* _ACTION ITEM_: Without the pictures, print the lines running from the beginning of the material to the line containing "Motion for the", both ends included.

* _DATASET EXTRACT_:
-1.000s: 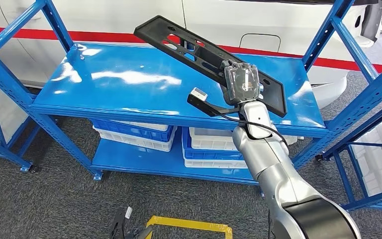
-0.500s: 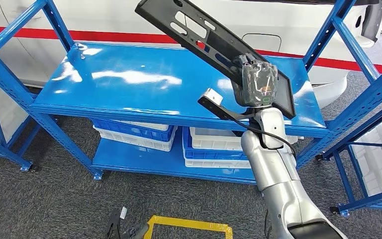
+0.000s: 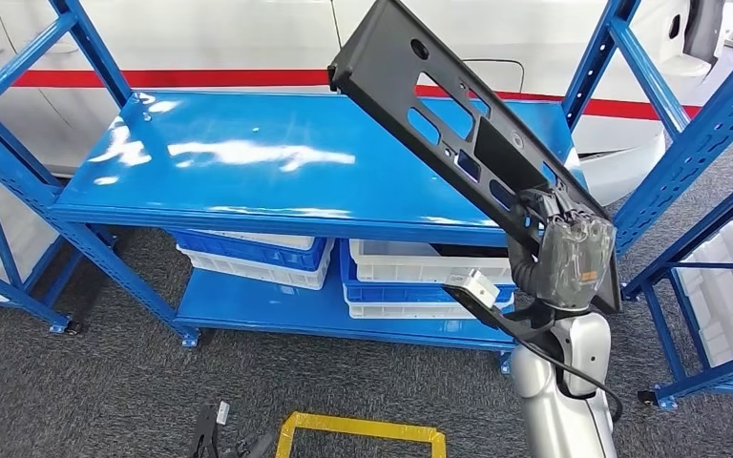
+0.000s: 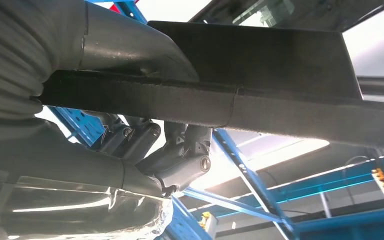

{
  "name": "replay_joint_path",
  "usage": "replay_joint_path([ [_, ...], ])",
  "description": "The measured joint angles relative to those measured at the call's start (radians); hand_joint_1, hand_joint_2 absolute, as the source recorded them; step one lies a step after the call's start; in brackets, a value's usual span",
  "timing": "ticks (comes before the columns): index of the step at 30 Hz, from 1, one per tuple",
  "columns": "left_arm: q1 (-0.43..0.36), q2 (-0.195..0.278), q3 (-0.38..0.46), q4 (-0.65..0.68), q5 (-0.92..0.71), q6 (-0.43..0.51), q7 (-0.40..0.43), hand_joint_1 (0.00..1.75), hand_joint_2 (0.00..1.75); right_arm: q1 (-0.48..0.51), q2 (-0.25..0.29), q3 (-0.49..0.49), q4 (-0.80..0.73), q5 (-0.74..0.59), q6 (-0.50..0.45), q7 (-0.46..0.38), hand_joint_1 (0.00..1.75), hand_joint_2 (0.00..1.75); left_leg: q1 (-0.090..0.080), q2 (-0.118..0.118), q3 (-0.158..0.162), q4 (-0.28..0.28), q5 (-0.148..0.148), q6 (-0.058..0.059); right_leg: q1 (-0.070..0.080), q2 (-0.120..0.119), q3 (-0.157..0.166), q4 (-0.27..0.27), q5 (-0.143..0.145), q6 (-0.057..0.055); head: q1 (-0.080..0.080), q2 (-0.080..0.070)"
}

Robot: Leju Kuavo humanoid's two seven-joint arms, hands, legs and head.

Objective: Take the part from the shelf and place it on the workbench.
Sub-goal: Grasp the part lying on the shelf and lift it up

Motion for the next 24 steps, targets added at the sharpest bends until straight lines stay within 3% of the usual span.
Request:
replay_joint_path([
  [2, -0.001, 0.001, 0.002, 0.000, 0.000, 0.001, -0.001, 0.00, 1.75, 0.009, 0.001, -0.003, -0.006, -0.003, 0.000, -0.002, 1.75, 1.75, 0.001, 0.002, -0.009, -0.006, 0.015, 0.019, -0.002, 0.000, -0.031, 0.060, -0.041, -0.002, 0.003, 0.000],
  [3, -0.001, 0.001, 0.004, 0.000, 0.000, 0.002, -0.001, 0.00, 1.75, 0.015, 0.001, -0.005, -0.009, -0.005, 0.000, -0.003, 1.75, 1.75, 0.001, 0.003, -0.015, -0.007, 0.021, 0.025, -0.001, 0.000, -0.057, 0.120, -0.076, -0.006, 0.005, 0.000],
  [4, -0.002, 0.001, 0.005, 0.000, 0.000, 0.002, -0.002, 0.00, 1.75, 0.022, 0.002, -0.008, -0.012, -0.008, 0.000, -0.005, 1.75, 1.75, -0.001, 0.003, -0.021, -0.006, 0.026, 0.030, 0.001, 0.000, -0.086, 0.193, -0.114, -0.010, 0.007, 0.000],
  [6, -0.001, 0.002, 0.007, 0.000, 0.000, 0.002, -0.002, 0.00, 1.75, 0.042, 0.002, -0.014, -0.019, -0.015, 0.000, -0.009, 1.75, 1.75, -0.007, 0.002, -0.034, -0.006, 0.035, 0.034, 0.004, 0.000, -0.108, 0.279, -0.149, -0.009, 0.008, 0.000],
  [7, -0.001, 0.003, 0.008, 0.000, 0.000, 0.001, -0.002, 0.00, 1.75, 0.051, 0.002, -0.016, -0.022, -0.022, 0.000, -0.009, 1.75, 1.75, -0.011, 0.002, -0.038, -0.005, 0.038, 0.034, 0.006, 0.000, -0.093, 0.272, -0.147, -0.006, 0.008, 0.000],
  [8, -0.001, 0.004, 0.008, 0.000, 0.000, 0.000, -0.002, 0.00, 1.75, 0.059, 0.002, -0.018, -0.026, -0.034, 0.000, -0.010, 1.75, 1.75, -0.014, 0.001, -0.042, -0.005, 0.041, 0.034, 0.008, 0.000, -0.058, 0.227, -0.134, -0.003, 0.008, 0.000],
  [10, -0.001, 0.003, 0.010, 0.000, 0.000, -0.001, -0.003, 0.00, 1.75, 0.070, 0.001, -0.018, -0.035, -0.077, 0.000, -0.009, 1.75, 1.75, -0.019, 0.001, -0.045, -0.004, 0.047, 0.029, 0.017, -0.001, 0.034, 0.077, -0.100, -0.014, 0.007, 0.000],
  [12, -0.001, 0.004, 0.013, 0.000, 0.000, -0.003, -0.004, 0.00, 1.75, 0.082, -0.001, -0.017, -0.044, -0.113, 0.001, -0.009, 1.75, 1.75, -0.021, 0.002, -0.049, -0.004, 0.052, 0.020, 0.027, -0.003, 0.082, -0.006, -0.082, -0.028, 0.006, 0.000],
  [14, 0.000, 0.005, 0.014, 0.000, 0.000, -0.003, -0.004, 0.00, 1.75, 0.093, -0.003, -0.017, -0.048, -0.123, 0.001, -0.008, 1.75, 1.75, -0.020, 0.004, -0.051, -0.004, 0.057, 0.010, 0.026, -0.003, 0.080, -0.008, -0.073, -0.037, 0.006, 0.000],
  [16, 0.000, 0.007, 0.014, 0.000, 0.000, -0.003, -0.005, 0.00, 1.75, 0.100, -0.004, -0.017, -0.051, -0.126, 0.001, -0.007, 1.75, 1.75, -0.018, 0.003, -0.057, 0.009, 0.042, -0.001, 0.017, -0.003, 0.077, -0.014, -0.062, -0.048, 0.005, 0.000],
  [18, 0.000, 0.011, 0.014, 0.000, 0.000, -0.003, -0.005, 0.00, 1.75, 0.104, -0.004, -0.016, -0.052, -0.127, 0.002, -0.007, 1.75, 1.75, -0.011, 0.002, -0.097, 0.108, -0.030, -0.015, 0.011, -0.006, 0.068, -0.018, -0.052, -0.057, 0.000, 0.000],
  [20, 0.001, 0.012, 0.014, 0.000, 0.000, -0.003, -0.005, 0.00, 1.75, 0.109, -0.005, -0.016, -0.053, -0.128, 0.002, -0.007, 1.75, 1.75, -0.002, 0.002, -0.149, 0.243, -0.106, -0.028, 0.011, -0.009, 0.055, -0.017, -0.044, -0.060, -0.005, 0.000],
  [21, 0.002, 0.013, 0.014, 0.000, 0.000, -0.003, -0.005, 0.00, 1.75, 0.112, -0.005, -0.016, -0.053, -0.128, 0.002, -0.007, 1.75, 1.75, 0.001, 0.003, -0.159, 0.276, -0.117, -0.032, 0.010, -0.009, 0.050, -0.017, -0.040, -0.059, -0.005, 0.000],
  [22, 0.002, 0.013, 0.014, 0.000, 0.000, -0.003, -0.005, 0.00, 1.75, 0.115, -0.005, -0.016, -0.053, -0.128, 0.002, -0.007, 1.75, 1.75, 0.005, 0.003, -0.144, 0.262, -0.105, -0.036, 0.009, -0.009, 0.044, -0.015, -0.036, -0.056, -0.005, 0.000],
  [24, 0.002, 0.015, 0.014, 0.000, 0.000, -0.003, -0.005, 0.00, 1.75, 0.118, -0.005, -0.016, -0.053, -0.128, 0.002, -0.007, 1.75, 1.75, 0.014, 0.004, -0.065, 0.139, -0.049, -0.041, 0.005, -0.009, 0.036, -0.011, -0.030, -0.049, -0.005, 0.000],
])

* _RESPONSE TO THIS TASK_:
-1.000s: 
-0.500s: 
+0.000s: 
+0.000s: 

{
  "name": "replay_joint_path",
  "usage": "replay_joint_path([ [_, ...], ])",
  "description": "The measured joint angles relative to those measured at the call's start (radians); hand_joint_1, hand_joint_2 absolute, as the source recorded them; step one lies a step after the call's start; in brackets, a value's usual span",
  "timing": "ticks (comes before the columns): index of the step at 30 Hz, from 1, one per tuple",
  "columns": "left_arm: q1 (-0.43..0.36), q2 (-0.195..0.278), q3 (-0.38..0.46), q4 (-0.65..0.68), q5 (-0.92..0.71), q6 (-0.43..0.51), q7 (-0.40..0.43), hand_joint_1 (0.00..1.75), hand_joint_2 (0.00..1.75); right_arm: q1 (-0.48..0.51), q2 (-0.25..0.29), q3 (-0.49..0.49), q4 (-0.80..0.73), q5 (-0.74..0.59), q6 (-0.50..0.45), q7 (-0.46..0.38), hand_joint_1 (0.00..1.75), hand_joint_2 (0.00..1.75); left_leg: q1 (-0.090..0.080), q2 (-0.118..0.118), q3 (-0.158..0.162), q4 (-0.28..0.28), q5 (-0.148..0.148), q6 (-0.058..0.059); right_leg: q1 (-0.070..0.080), q2 (-0.120..0.119), q3 (-0.157..0.166), q4 (-0.27..0.27), q5 (-0.143..0.145), q6 (-0.057..0.055); head: q1 (-0.080..0.080), q2 (-0.080..0.070)"
}

Robot: Leju Kuavo humanoid's two seven-joint arms, hands, legs and head.

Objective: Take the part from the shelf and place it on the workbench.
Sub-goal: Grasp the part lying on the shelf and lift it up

Motion for the next 24 steps, targets added at the sharpest bends until straight lines stay within 3% of the usual span.

That completes the response.